TASK BRIEF = Your answer should consist of each line below that includes the word "finger".

EXCERPTED DATA =
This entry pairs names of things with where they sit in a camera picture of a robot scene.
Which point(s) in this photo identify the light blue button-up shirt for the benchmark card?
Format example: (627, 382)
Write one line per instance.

--

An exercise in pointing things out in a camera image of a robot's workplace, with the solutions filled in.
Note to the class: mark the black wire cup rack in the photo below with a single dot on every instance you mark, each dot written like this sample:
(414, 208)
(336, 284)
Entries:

==

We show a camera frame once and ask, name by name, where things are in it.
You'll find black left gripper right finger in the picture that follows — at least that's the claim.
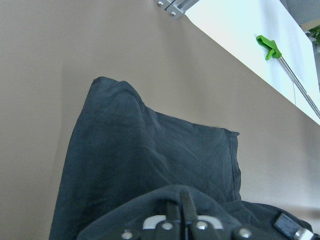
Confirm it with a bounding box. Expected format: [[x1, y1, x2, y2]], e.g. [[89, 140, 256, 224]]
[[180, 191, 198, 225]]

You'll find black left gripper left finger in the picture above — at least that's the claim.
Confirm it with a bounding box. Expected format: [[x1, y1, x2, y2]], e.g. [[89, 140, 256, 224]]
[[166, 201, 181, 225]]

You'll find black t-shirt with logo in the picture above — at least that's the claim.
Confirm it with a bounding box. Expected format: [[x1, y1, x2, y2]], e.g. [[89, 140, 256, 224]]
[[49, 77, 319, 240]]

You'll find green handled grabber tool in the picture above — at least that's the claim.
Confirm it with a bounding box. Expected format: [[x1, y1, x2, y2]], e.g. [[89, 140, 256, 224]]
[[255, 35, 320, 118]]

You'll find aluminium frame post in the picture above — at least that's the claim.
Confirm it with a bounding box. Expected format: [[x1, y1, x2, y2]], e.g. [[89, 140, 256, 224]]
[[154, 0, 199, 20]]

SOLUTION FOR THIS TASK =
You'll find black left gripper right finger in the picture that follows — at least that's the claim.
You'll find black left gripper left finger in the picture above — at least that's the claim.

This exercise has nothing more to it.